### GOAL OF THE EXERCISE
Retype the listing without any alteration.

### EXERCISE MATERIAL
*** Begin section ***

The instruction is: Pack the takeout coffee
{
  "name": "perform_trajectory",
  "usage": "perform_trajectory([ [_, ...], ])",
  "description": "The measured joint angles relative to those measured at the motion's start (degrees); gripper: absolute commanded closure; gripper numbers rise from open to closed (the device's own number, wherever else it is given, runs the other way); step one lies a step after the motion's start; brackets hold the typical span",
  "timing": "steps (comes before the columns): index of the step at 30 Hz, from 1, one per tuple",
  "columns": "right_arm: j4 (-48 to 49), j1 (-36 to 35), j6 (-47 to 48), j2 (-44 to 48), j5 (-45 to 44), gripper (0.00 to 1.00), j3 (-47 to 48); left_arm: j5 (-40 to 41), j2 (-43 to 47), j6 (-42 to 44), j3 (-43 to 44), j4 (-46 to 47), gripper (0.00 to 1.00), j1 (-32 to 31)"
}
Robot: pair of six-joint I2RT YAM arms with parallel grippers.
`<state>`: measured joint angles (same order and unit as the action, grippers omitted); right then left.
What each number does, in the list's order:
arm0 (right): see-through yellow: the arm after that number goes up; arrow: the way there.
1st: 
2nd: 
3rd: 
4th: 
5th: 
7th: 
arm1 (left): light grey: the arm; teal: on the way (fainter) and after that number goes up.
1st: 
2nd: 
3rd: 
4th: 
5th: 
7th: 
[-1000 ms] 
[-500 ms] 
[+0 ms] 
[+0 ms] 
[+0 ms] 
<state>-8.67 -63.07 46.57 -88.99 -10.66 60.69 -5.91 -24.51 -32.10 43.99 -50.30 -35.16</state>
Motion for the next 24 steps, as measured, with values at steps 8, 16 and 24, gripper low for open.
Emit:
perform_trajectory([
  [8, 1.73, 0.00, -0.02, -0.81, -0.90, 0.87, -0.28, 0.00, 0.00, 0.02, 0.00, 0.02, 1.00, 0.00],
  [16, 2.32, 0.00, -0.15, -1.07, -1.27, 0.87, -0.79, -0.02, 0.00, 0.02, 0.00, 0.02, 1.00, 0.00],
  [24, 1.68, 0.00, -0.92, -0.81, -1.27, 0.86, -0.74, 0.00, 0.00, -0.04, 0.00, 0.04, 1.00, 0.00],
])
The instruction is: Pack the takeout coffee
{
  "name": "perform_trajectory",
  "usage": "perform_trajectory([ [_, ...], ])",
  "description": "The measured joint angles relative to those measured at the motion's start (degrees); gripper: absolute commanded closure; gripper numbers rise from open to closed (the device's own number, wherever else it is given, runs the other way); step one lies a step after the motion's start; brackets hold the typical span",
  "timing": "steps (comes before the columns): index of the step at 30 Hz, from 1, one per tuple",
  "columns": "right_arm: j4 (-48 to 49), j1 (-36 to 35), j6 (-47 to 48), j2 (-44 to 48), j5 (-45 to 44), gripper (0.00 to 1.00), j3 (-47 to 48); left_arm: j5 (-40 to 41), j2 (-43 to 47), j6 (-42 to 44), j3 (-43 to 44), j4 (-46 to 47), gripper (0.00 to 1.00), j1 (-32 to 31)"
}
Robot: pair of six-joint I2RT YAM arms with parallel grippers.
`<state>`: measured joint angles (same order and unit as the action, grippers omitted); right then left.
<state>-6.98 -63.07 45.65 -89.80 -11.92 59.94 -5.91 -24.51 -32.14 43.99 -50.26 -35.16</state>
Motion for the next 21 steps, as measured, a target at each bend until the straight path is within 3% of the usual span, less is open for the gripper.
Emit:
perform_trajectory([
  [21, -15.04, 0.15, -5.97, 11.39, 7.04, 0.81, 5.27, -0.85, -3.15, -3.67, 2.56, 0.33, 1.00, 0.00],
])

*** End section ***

### WRITTEN RESPONSE
The instruction is: Pack the takeout coffee
{
  "name": "perform_trajectory",
  "usage": "perform_trajectory([ [_, ...], ])",
  "description": "The measured joint angles relative to those measured at the motion's start (degrees); gripper: absolute commanded closure; gripper numbers rise from open to closed (the device's own number, wherever else it is given, runs the other way); step one lies a step after the motion's start; brackets hold the typical span",
  "timing": "steps (comes before the columns): index of the step at 30 Hz, from 1, one per tuple",
  "columns": "right_arm: j4 (-48 to 49), j1 (-36 to 35), j6 (-47 to 48), j2 (-44 to 48), j5 (-45 to 44), gripper (0.00 to 1.00), j3 (-47 to 48); left_arm: j5 (-40 to 41), j2 (-43 to 47), j6 (-42 to 44), j3 (-43 to 44), j4 (-46 to 47), gripper (0.00 to 1.00), j1 (-32 to 31)"
}
Robot: pair of six-joint I2RT YAM arms with parallel grippers.
`<state>`: measured joint angles (same order and unit as the action, grippers omitted); right then left.
What each number does, in the list's order:
arm0 (right): see-through yellow: the arm after that number goes up; arrow: the way there.
1st: 
2nd: 
3rd: 
4th: 
5th: 
7th: 
arm1 (left): light grey: the arm; teal: on the way (fainter) and after that number goes up.
1st: 
2nd: 
3rd: 
4th: 
5th: 
7th: 
[-1000 ms] 
[-500 ms] 
[+0 ms] 
[+0 ms] 
[+0 ms] 
<state>-8.67 -63.07 46.57 -88.99 -10.66 60.69 -5.91 -24.51 -32.10 43.99 -50.30 -35.16</state>
Motion for the next 24 steps, as measured, with values at steps 8, 16 and 24, gripper low for open.
Emit:
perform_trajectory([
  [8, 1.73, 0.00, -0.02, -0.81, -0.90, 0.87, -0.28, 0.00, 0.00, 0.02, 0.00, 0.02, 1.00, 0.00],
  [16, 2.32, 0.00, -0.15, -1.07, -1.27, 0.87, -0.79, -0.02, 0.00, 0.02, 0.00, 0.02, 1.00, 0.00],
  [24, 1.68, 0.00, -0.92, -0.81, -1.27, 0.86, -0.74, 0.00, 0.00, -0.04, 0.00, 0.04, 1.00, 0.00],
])
The instruction is: Pack the takeout coffee
{
  "name": "perform_trajectory",
  "usage": "perform_trajectory([ [_, ...], ])",
  "description": "The measured joint angles relative to those measured at the motion's start (degrees); gripper: absolute commanded closure; gripper numbers rise from open to closed (the device's own number, wherever else it is given, runs the other way); step one lies a step after the motion's start; brackets hold the typical span",
  "timing": "steps (comes before the columns): index of the step at 30 Hz, from 1, one per tuple",
  "columns": "right_arm: j4 (-48 to 49), j1 (-36 to 35), j6 (-47 to 48), j2 (-44 to 48), j5 (-45 to 44), gripper (0.00 to 1.00), j3 (-47 to 48); left_arm: j5 (-40 to 41), j2 (-43 to 47), j6 (-42 to 44), j3 (-43 to 44), j4 (-46 to 47), gripper (0.00 to 1.00), j1 (-32 to 31)"
}
Robot: pair of six-joint I2RT YAM arms with parallel grippers.
`<state>`: measured joint angles (same order and unit as the action, grippers omitted); right then left.
<state>-6.98 -63.07 45.65 -89.80 -11.92 59.94 -5.91 -24.51 -32.14 43.99 -50.26 -35.16</state>
Motion for the next 21 steps, as measured, a target at each bend until the straight path is within 3% of the usual span, less is open for the gripper.
Emit:
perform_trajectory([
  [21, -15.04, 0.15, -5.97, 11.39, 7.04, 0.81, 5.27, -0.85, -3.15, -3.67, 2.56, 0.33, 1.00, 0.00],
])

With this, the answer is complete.